Valentine's Day, Part II
Anyhow, back to Valentine's Day. Lisa had demanded that I make her a potato and salmon dish like the one she had at the CIA. I don't have a smoker in my apartment (yet), so I had to either get store-bought smoked salmon -- an expensive and uninspired proposition -- or find an alternative. I got a small piece of tail-end salmon fillet from Citarella on Friday evening, and hoped 24 hours was enough time to cure it. Turns out it was perfect.

In days of yore, Scandanavian fishermen discovered how to preserve their catch of salmon by covering it with salt and burying it in the sands above the high-tide line. After a few days, it became gravad lachs: grave salmon. Today it is known as gravlax, and you no longer need a sandy shoreline in Sweden to make it -- a refrigerator and a two-pound sack of beans will do just fine. The raw salmon fillet is generously coated with a curing mixture of 2 parts salt, 1 part sugar, some herbs or spices (usually cracked pepper and chopped fresh dill), and a splash of booze -- I used a specialty akvavit I picked up on a trip to Copenhagen, but your favorite vodka or gin will work too. Wrap it in a porous material (cheesecloth is best; not having any handy I used parchement), place it in a roasting or baking pan in the fridge, and cover it with a 2-pound weight (you should put the weight on a plate or sheet pan to evenly distribute it over the whole fillet).

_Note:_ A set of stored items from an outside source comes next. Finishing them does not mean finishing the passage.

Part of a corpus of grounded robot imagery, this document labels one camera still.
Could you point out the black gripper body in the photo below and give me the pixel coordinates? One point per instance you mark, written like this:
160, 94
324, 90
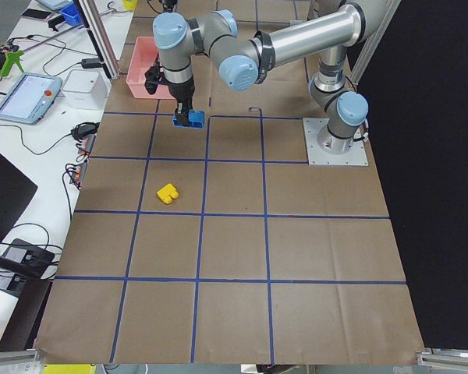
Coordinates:
181, 92

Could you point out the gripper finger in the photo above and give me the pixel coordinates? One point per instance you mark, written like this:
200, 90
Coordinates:
181, 114

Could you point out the blue toy block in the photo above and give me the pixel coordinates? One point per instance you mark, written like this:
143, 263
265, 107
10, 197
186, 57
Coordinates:
196, 119

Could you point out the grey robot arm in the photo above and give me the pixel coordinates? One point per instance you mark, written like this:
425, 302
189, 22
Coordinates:
242, 64

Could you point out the pink plastic box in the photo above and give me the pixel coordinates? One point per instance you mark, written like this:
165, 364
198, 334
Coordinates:
144, 56

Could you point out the yellow toy block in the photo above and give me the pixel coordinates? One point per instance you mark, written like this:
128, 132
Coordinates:
168, 193

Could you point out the white square device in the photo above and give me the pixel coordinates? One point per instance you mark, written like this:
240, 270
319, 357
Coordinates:
85, 90

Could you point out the black power adapter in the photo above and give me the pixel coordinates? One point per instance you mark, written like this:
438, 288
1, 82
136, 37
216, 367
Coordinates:
90, 63

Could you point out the blue plastic bin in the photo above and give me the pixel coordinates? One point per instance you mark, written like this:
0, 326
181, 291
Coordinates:
71, 15

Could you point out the teach pendant tablet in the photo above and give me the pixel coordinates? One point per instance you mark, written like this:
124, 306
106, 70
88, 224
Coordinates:
30, 98

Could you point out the black smartphone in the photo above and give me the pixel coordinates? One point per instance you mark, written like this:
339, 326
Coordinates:
37, 14

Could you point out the green hand tool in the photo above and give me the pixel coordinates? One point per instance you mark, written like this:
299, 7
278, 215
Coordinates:
11, 58

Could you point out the black monitor stand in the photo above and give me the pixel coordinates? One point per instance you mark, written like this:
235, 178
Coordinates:
16, 192

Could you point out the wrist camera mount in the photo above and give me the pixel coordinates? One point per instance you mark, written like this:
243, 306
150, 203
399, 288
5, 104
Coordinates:
153, 78

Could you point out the black cable hub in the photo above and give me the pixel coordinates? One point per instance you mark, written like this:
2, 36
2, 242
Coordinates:
84, 129

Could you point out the aluminium frame post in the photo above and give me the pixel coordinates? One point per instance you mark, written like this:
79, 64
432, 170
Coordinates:
92, 22

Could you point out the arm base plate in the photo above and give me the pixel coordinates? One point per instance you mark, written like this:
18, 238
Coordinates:
323, 149

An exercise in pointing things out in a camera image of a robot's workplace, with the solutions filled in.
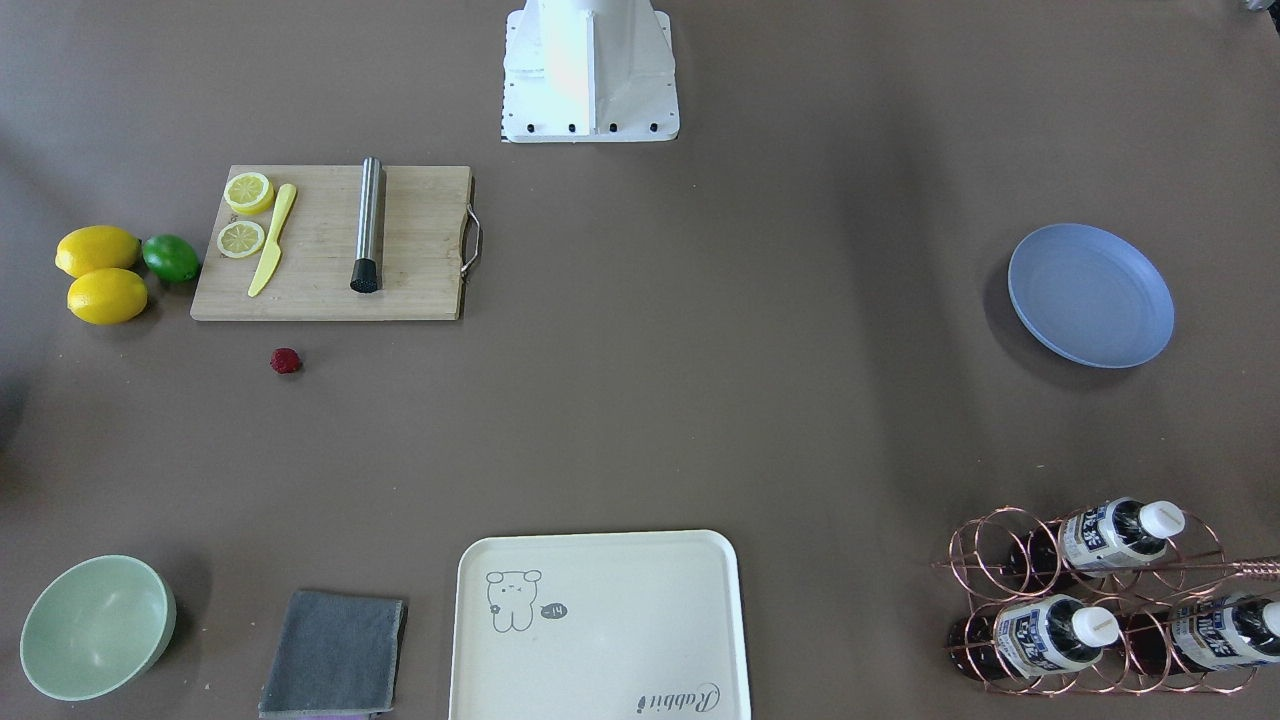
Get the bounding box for red strawberry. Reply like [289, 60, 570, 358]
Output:
[269, 347, 303, 375]

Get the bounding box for blue plate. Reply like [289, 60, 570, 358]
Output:
[1007, 223, 1176, 370]

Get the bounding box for cream rabbit tray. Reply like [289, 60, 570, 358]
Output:
[448, 529, 753, 719]

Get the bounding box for steel muddler black tip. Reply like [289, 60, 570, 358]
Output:
[349, 156, 385, 293]

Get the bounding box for yellow plastic knife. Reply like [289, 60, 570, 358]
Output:
[247, 183, 298, 297]

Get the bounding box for lower lemon half slice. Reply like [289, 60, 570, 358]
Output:
[215, 220, 266, 259]

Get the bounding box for lemon half slice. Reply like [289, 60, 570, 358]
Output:
[215, 220, 266, 259]
[221, 170, 276, 217]

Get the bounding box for grey folded cloth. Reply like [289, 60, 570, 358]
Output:
[259, 591, 404, 719]

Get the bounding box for upper lemon half slice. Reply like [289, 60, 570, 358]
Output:
[221, 170, 276, 217]

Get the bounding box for green lime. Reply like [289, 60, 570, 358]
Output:
[141, 234, 201, 283]

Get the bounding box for lower drink bottle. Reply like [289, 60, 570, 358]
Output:
[945, 594, 1121, 683]
[1121, 593, 1279, 676]

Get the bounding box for drink bottle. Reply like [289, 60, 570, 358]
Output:
[1002, 497, 1187, 593]
[945, 594, 1121, 683]
[1121, 593, 1279, 676]

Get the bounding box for top drink bottle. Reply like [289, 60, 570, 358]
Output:
[1002, 497, 1187, 593]

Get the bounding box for lower whole yellow lemon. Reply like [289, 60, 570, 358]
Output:
[67, 268, 148, 325]

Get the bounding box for whole yellow lemon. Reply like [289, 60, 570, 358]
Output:
[54, 225, 141, 278]
[67, 268, 148, 325]

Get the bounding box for upper whole yellow lemon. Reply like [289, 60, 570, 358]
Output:
[54, 225, 141, 278]

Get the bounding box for green bowl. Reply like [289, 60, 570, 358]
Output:
[19, 555, 177, 702]

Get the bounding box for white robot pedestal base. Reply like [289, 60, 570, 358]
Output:
[500, 1, 681, 143]

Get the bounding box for copper wire bottle rack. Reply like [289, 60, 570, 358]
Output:
[937, 506, 1277, 697]

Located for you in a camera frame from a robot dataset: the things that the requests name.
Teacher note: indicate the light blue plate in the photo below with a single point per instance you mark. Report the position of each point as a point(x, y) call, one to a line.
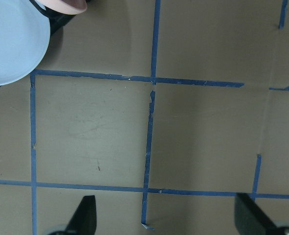
point(24, 39)

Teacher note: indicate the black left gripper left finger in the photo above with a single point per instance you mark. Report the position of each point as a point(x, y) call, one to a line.
point(83, 222)

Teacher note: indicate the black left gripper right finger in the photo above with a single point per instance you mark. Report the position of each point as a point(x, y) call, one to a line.
point(249, 219)

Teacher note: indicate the pink plate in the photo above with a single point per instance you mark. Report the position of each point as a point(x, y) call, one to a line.
point(69, 7)

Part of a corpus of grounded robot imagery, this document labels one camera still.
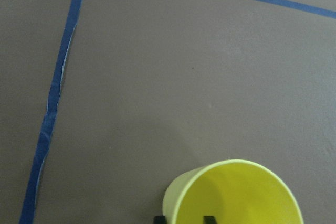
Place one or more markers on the yellow plastic cup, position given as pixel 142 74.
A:
pixel 233 191

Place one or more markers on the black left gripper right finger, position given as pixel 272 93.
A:
pixel 209 220

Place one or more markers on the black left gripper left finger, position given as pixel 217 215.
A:
pixel 161 219

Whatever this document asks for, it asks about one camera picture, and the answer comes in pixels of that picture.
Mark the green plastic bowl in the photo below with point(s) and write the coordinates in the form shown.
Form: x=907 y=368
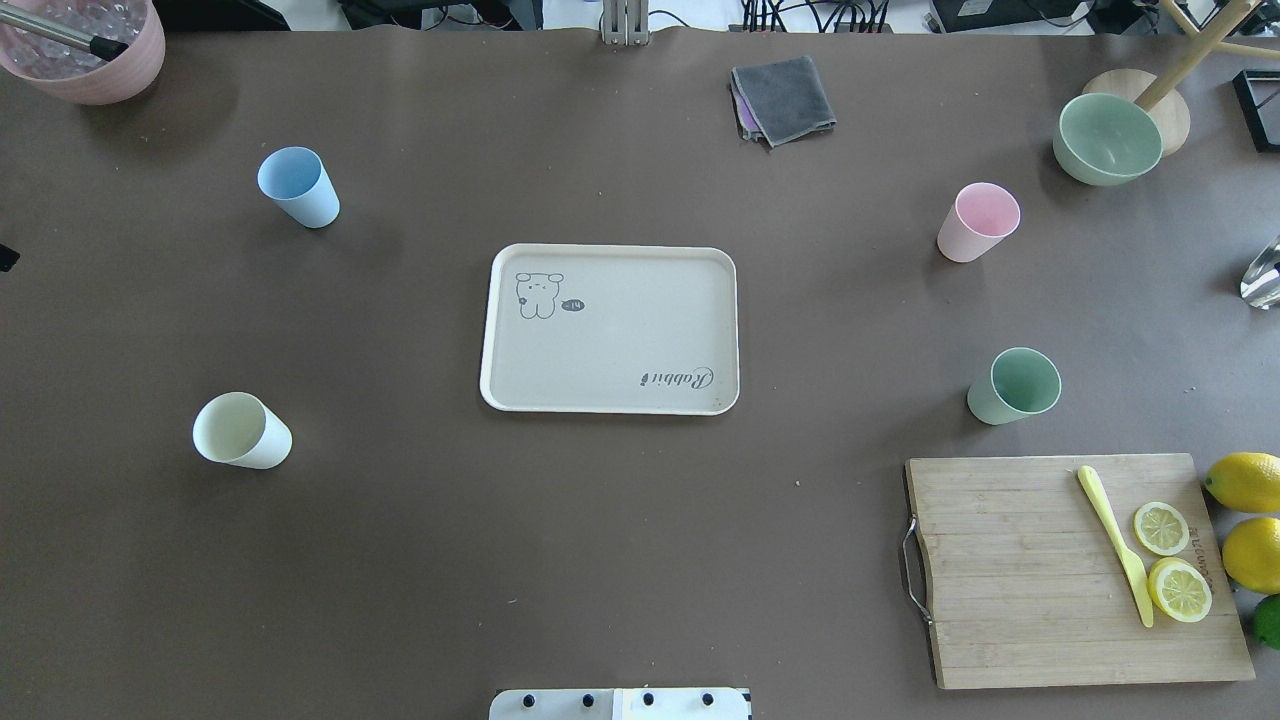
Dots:
x=1105 y=140

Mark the pink plastic cup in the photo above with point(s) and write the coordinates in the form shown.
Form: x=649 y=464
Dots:
x=983 y=214

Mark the upper whole lemon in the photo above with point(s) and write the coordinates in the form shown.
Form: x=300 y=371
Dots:
x=1245 y=482

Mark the grey folded cloth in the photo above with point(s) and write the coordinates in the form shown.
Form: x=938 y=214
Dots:
x=787 y=98

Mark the lemon slice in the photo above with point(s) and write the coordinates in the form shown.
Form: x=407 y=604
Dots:
x=1161 y=529
x=1179 y=590

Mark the green lime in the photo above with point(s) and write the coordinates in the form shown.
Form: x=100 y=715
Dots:
x=1265 y=623

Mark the pink bowl with ice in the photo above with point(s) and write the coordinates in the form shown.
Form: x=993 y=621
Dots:
x=77 y=75

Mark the purple folded cloth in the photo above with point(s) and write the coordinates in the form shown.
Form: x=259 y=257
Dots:
x=748 y=125

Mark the green plastic cup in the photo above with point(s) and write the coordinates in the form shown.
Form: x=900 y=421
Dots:
x=1020 y=382

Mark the lower whole lemon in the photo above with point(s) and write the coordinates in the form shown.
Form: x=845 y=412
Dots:
x=1250 y=555

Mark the lower lemon slice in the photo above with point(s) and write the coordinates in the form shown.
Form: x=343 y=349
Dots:
x=1179 y=590

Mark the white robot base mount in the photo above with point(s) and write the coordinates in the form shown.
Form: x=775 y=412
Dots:
x=623 y=703

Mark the whole lemon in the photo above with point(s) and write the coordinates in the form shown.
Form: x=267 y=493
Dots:
x=1245 y=482
x=1250 y=555

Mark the cream rabbit print tray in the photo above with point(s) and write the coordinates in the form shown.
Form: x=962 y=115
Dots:
x=574 y=328

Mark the black frame object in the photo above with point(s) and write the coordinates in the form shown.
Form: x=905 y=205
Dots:
x=1256 y=92

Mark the wooden stand with round base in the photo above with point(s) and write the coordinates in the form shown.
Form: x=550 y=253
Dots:
x=1157 y=94

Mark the cream white plastic cup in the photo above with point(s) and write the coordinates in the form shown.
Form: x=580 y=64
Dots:
x=238 y=430

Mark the wooden cutting board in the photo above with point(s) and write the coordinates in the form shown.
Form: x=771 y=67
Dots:
x=1024 y=590

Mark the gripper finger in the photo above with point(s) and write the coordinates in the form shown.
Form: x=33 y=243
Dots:
x=8 y=258

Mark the yellow plastic knife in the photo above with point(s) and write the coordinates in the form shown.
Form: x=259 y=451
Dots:
x=1134 y=569

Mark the metal camera pole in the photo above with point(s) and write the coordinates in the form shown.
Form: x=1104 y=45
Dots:
x=625 y=22

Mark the metal tongs in bowl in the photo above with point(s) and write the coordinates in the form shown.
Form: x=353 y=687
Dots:
x=104 y=48

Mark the upper lemon slice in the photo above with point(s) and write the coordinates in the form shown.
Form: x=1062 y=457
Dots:
x=1161 y=529

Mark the light blue plastic cup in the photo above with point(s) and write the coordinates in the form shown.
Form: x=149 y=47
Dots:
x=296 y=180

Depending on the size of the fillet, you should have gravlax in anywhere from 24 to 72 hours. Just make sure to flip the fish over halfway through the curing process, and to periodically drain the liquid that is drawn out by the cure (the fillet will shrink by about 1/3 and become surprisingly firm due to water loss). Rinse the salmon thoroughly and pat it dry, and it's ready for slicing.
Gravlax should be sliced on a bias from head end to tail end to get long, thin slices that cut across the grain: the bias should be only slightly steeper than the natural taper of the fish's body from head to tail. To make Lisa's Valentine's Day appetizer, I shredded some russet potatoes in the Cuisinart, sautéed cakes of the shredded potato (seasoned with salt and pepper) in some clarified butter, and layered the finished cakes with slices of my homemade gravlax. I garnished the dish with salmon roe, fresh dill, and crème fraîche thinned out with a little lemon juice. Sappy as it may seem, I couldn't resist the temptation to use my heart-shaped cookie cutters on the one day of the year they would come in handy.


Comments
That is really beautiful. It's all about the presentation.